Factoring Stencils

I recently ran across an article by Katherine Stange [1] on Lehmer’s factoring stencils [2]. These stencils were the basis of an effective method for factoring moderately large numbers before the advent of electronic computers.

This post will describe the stencils and simulate their use with a Python script.

Misconceptions

When I started reading [1] I had three misconceptions that slowed down my understanding of the article. I’ll address these first in case any of you come to this article with the same unhelpful expectations.

First, when I saw something about using stencils for factoring I thought they would be something like a Sieve of Aritosthenes, stencils with multiples of 2, 3, 5, etc. cut out. That is not what’s going on; Lehmer’s method is more sophisticated than that.

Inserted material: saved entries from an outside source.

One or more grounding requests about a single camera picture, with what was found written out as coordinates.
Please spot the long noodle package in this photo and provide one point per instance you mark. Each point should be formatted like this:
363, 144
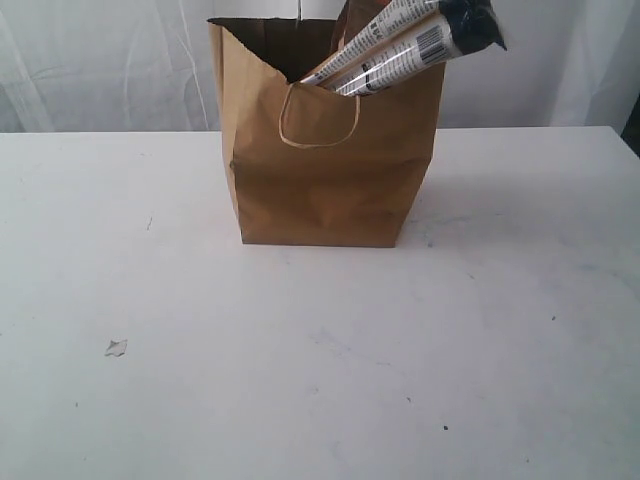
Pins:
404, 39

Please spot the large brown paper bag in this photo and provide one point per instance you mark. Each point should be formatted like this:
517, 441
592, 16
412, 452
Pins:
306, 166

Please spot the torn paper scrap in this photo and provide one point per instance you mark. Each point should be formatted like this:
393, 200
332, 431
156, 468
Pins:
116, 348

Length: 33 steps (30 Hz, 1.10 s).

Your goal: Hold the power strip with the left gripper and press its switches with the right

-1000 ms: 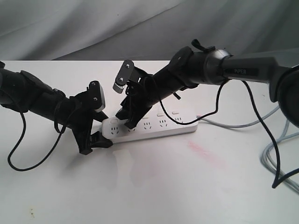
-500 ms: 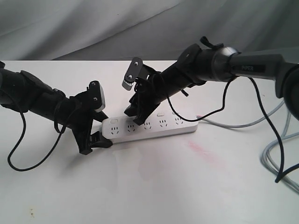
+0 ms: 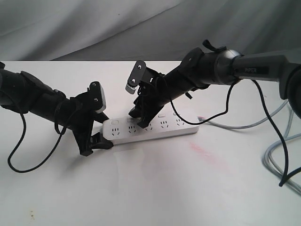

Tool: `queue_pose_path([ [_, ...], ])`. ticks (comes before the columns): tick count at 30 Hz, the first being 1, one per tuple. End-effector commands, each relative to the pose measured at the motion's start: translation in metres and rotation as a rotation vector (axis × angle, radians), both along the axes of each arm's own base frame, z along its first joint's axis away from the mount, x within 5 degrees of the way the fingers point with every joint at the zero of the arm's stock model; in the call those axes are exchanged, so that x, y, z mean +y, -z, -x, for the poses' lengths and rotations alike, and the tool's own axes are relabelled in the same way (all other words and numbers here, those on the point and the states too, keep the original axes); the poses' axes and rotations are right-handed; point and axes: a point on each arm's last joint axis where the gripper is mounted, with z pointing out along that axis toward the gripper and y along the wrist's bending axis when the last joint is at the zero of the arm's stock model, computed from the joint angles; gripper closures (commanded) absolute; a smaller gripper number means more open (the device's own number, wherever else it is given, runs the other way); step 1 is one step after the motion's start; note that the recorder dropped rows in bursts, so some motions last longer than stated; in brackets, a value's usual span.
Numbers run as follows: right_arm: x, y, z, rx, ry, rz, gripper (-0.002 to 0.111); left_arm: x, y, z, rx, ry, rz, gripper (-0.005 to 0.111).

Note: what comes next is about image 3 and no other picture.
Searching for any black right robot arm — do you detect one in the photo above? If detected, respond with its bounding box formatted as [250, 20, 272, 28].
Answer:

Second, related to the first, I thought that the factoring method would involve placing stencils on top of a large grid of numbers that included the number you wanted to factor. That is also not the case. The stencils can be used to factor nine-digit numbers, and a sheet of over a billion numbers would not be practical.

Third, I thought there might be some geometric significance to the position of the holes in the circular stencils. There isn’t. The stencils were circular for convenience.

How the stencils worked

Lehmer made a set of 295 stencils. Katherine Stange has put a set of SVG files for such stencils on her Github repo. The image below is the stencil corresponding to the number 42.

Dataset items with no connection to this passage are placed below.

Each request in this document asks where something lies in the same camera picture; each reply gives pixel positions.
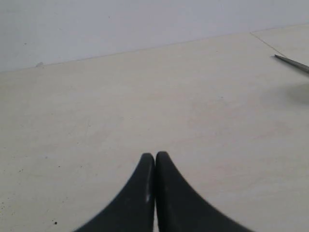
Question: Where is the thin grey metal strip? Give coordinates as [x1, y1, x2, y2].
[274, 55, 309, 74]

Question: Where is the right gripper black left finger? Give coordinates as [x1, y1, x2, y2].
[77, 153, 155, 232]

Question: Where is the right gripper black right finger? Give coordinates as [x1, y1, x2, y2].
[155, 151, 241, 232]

I want focus on how the stencils work, not why they work.

To factor a number N, you would first find a handful of numbers X₁, X₂, X₃, … X_k, related to N, numbers that are fairly easy to compute by hand. Then you would stack the stencils corresponding to the X_i and hold the stack up to the light. If you could see light through a hole, the prime number labeling that hole would probably be a prime factor of N.

When I say the number would probably be prime, the probability would be on the order of 2^−k. This explains why more stencils are better, but also why you don’t need that many stencils.

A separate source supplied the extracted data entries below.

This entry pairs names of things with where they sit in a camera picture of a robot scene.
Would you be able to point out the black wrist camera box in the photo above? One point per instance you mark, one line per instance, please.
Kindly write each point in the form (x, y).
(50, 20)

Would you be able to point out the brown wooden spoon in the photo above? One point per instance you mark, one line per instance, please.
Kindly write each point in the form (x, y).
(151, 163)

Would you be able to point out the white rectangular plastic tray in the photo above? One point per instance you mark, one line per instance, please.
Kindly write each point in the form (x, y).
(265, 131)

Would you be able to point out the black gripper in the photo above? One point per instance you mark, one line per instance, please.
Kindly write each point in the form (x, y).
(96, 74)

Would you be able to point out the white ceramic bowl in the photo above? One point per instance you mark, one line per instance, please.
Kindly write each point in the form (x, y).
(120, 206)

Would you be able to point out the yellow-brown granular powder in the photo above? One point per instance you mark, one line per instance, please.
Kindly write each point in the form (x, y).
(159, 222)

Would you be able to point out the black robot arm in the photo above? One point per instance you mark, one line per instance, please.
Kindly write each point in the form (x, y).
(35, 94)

Once you found a probable prime factor, you would test it by long division, and then you know with certainty whether the number is a factor.

What is each stencil?

So what are these X_i and what are the holes in them?

The X_i are quadratic residues mod N, i.e. numbers such that

X_i = x² mod N

has a solution. This would have required some hand calculation, but not nearly as much calculation as trying to factor N unaided. A couple algorithms for finding quadratic residues are described in this video and in this PDF by Katherine Stange.

NB: The hard part isn’t finding quadratic residues mod N; you could do that by squaring random integers mod N. The hard part is finding quadratic residues that correspond to your set of available stencils.

The holes in the stencil correspond to the prime numbers up to 48593. Disk X has a hole for prime p if X is a quadratic residue mod X. If X is a quadratic residue mod p and mod N, there’s a 50-50 chance p divides N.

The number 48593 is the 4999th prime, so there are locations on each disk corresponding to 4999 primes. Lehmer arranged these locations in a spiral, but they could have been laid out in a grid or any other pattern.

Python simulation

See the Github repo referenced above for Python code to make the SVG files for the physical stencils. The Python code below simulates the operation of the stencils, not their geometry. I wrote the code to be illustrative, not to be practical efficient code for factoring integers.

First, here’s code to make our stencils. Here a 1 corresponds to a hole.

from sympy import primerange, legendre_symbol
from numpy import array

primes = array([p for p in primerange(3, 48594)])

def stencil(x):
    # stencil has a 1 in position k if x is a quadratic residue
    # modulo the kth odd prime and a 0 otherwise
    return array([1 if legendre_symbol(x, p) == 1 else 0 for p in primes])

Next we pick an N and a few small quadratic residues mod N.

N = 19972009 
x = [2, 103, 203, 206, 313, 238, 255, 421]

Multiplying the stencils together produces a 1 where every stencil has a hole.

mask = stencil(x[0])
for i in range(1, len(x)):
    mask *= stencil(x[i])
ps = mask*primes
print(ps[ps != 0])

This prints the following:

[   97   743   977  1913  1999  2287  4201  8111 13217 15241 15919 16759
 17863 20201 21023 27487 27647 31657 32839 32993 34231 34513 34537 34759
 38729 41057 41863 41999 42767 43721 45281 45319 47977]

We test whether 97 is a factor, and we get lucky: N = 97 × 205897.

Next we see if 205897 is divisible by 743, 977, 1913, 1999, …. The first three don’t work, but 1999 does: 205897 = 1999 × 103. We recognize 103 as a prime, and so we’re done:

19972009 = 97 × 103 × 1999.

Related posts

• Conway’s mental factoring method
• Factored random numbers
• Numbers don’t typically have many prime factors

[1] The Ingenious Physical Factoring Devices of D. N. Lehmer. Math Horizons. Volume 30 Issue 2. November 2022.

[2] D. N. Lehmer and his son D. H. Lehmer were both number theorists. I’ve referred to the later several times on the blog, most recently here. I also cited Katherine Stange a couple weeks ago.